It seemed like an eternity ago when our first child was born and I dreamed of what the future would bring.

I dreamed of Harvard Law, academic honors, scholarships, athletic recruiters and myriad colleges begging for us to darken their door. There it was, the American dream. The belief that we as parents would make the sacrifices necessary to ensure a future for our children that would help them to be better off than we are. That they would have no barriers to limitless success.

Now - we hope for at least one day where the bedroom is picked up and homework is done before the bus arrives.

Where did it all go wrong? What will this mean for my children's future? How many rooms will my house need for my adult children? These and so many more questions run through my thoughts and haunt me each time I get the report card in the mail. How will it all end?

The goal of every parent is to help their children reach their greatest potential. Sometimes this means making sacrifices for our children. Sometimes it's pushing our children to do better. Sometimes it's removing the barriers that limit their opportunity.

No matter the experience, each of us in our own way tries to ensure that the greatness deep within our children is able to bloom and grace them with fruitful bounty.

So why are some children and families so unhappy? Why do parents attend their children's events only to leave angry for a loss or yell at the officials? Why do we swoop in at the first sign of a bad grade and demand the teacher explain what the teacher is doing wrong? Why do we take the kid out of the hard class and suggest a class that will give them an easier grade?

Certainly, it's not for a lack of caring about our children. Is it because we care too much? Or, is it because we fear failure?

I appreciated a quote the other day: "Every struggle you've had in your life has shaped you into the person you are today. Be thankful for the hard times, as they will only make you stronger."

It's the tumbling of the river that makes the stone smooth. As adults we recognize that only in fairy tales do people live happily ever after, and so we learn that the struggle is inevitable. We learn more from our failures than our successes, yet we fail to let our kids fail. We rescue them from the experience that will make them better and pave a path to success that makes it seem easy. Then when they leave us and face a world without the safety net we wonder what went wrong.

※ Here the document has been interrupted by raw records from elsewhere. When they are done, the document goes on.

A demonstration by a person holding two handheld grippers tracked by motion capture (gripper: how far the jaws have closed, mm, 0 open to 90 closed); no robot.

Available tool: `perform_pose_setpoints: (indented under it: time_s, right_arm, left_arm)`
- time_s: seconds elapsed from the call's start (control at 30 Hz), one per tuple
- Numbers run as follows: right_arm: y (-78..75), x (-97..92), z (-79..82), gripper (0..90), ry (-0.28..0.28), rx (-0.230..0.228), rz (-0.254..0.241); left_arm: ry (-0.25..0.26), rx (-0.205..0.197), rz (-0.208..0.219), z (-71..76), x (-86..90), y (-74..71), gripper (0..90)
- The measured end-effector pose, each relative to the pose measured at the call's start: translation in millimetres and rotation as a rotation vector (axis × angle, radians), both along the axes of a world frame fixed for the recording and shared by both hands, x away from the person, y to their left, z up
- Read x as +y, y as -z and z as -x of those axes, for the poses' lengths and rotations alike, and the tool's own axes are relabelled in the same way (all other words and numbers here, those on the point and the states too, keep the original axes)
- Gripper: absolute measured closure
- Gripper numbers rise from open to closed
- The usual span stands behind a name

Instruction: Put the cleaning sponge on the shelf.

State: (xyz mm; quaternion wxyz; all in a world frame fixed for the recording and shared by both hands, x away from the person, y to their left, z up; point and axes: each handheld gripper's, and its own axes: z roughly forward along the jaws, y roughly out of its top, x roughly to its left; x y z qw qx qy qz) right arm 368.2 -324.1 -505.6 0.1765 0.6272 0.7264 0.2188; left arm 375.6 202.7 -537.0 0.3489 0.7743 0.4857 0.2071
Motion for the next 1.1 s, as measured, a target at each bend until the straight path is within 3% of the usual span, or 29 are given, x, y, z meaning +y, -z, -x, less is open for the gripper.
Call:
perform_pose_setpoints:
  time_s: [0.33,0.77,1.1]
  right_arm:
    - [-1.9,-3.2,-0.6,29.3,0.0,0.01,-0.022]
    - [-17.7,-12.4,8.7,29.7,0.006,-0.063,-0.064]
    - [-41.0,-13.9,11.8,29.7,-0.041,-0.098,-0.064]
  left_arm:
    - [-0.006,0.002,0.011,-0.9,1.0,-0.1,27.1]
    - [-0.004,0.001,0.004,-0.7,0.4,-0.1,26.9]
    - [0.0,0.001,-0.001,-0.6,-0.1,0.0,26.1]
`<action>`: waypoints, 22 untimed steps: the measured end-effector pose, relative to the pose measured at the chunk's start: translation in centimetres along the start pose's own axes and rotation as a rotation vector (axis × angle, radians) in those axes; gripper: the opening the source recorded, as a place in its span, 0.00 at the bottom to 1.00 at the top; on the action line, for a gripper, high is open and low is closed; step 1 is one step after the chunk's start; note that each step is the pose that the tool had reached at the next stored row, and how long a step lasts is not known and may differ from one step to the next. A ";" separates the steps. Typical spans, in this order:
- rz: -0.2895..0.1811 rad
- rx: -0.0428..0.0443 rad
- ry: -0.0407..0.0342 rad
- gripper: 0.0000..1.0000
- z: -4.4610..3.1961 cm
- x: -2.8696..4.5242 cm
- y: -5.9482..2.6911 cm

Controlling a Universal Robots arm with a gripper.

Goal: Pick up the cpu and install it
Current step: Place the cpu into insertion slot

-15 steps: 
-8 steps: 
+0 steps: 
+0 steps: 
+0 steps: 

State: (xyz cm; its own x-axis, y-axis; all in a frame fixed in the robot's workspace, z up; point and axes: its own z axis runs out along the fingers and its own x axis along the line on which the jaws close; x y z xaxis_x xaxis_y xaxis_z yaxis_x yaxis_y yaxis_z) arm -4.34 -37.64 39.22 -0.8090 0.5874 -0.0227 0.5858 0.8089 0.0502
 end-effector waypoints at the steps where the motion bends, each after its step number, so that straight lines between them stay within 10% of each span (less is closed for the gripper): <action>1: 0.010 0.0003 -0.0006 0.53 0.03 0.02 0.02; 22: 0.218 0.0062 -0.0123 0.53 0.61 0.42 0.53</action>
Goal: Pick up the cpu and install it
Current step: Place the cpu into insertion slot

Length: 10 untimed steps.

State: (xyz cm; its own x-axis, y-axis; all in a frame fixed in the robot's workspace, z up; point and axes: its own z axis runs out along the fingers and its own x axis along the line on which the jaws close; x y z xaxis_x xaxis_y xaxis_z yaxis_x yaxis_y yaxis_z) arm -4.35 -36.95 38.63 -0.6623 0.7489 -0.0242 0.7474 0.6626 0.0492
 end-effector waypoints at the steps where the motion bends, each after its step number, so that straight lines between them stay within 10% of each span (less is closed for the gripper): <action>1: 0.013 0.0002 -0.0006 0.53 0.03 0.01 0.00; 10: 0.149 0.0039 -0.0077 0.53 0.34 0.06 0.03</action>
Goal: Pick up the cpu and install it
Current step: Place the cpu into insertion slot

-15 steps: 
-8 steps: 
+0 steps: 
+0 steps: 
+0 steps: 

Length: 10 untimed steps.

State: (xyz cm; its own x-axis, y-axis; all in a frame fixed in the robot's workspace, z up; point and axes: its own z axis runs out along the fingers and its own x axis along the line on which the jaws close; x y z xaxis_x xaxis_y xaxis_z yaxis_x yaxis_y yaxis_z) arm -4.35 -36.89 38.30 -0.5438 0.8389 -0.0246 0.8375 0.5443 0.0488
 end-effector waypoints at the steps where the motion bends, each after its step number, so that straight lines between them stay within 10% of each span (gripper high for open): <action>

"Kids these days" is uttered by more than one adult as they ponder the future led by children whose faces are buried deep in their electronics. How will they ever become future leaders? As adults we lament the failures of the next generation and the reluctance they possess to persevere. They lack persistence and the grit to get back up when life knocks you down.

Yet, when I ponder their experience in facing the struggle, I am left with a few questions of my own. When did they learn to persevere? When did they practice resolve?

I trust that my children will one day get it right. I recognize that the reality of my child's experience will not be the one I dreamed of, but that if I do it right, it will be the one they were meant for.

I am also learning that if I allow them to face the struggle and teach them the resolve to conquer, then and only then will they grasp the mantle that is the American dream.